Just to circle this back to the initial comment, HPV is a DNA virus, but yes, the vaccine is effective and greatly reduces the risk of awful cancers in both men and women. I plan to have both my children vaccinated when they are old enough.

There's been decades of work on an HIV vaccine, obviously. One of the most promising a bit over a decade ago was able to stimulate antibodies quite well just like the one in the story - maybe event the one u/redrightreturning got, who knows.

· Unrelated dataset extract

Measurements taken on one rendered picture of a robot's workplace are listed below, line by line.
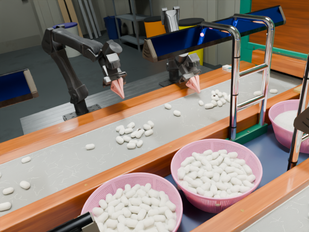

Sadly, it turned out that individuals who had been vaccinated were more likely to get HIV. Why?, and the perpetual problem with HIV vaccines - HIV targets white blood cells. When you vaccinate someone, you're potentially instructing the immune system to find the virus, and at the same time the virus now has a backdoor access key to get into those white blood cells (the antibodies you made with the vaccine).

Making vaccines for most viruses is not overly complicated - we have many of the tools and approaches hammered out pretty well now, but there's still areas that can be improved (targeting CD4 vs. CD8 T-cell responses for one). mRNA vaccines were the next frontier for covid, but there are other, more tried approaches that work OK too - the ChAdOx approach is pretty common, and Sinovac is as simple as it gets. One virus, a DNA virus in fact, that has been especially problematic is African swine fever. No direct concern to you or me, but one of the most economically important viruses of agriculture out there. All sorts of new tech has been tried with that virus, with mRNA vaccines under development now...but I'm not incredibly hopeful.

Some viruses, though rarely, just don't respond to any of the vaccine approaches we've come up with.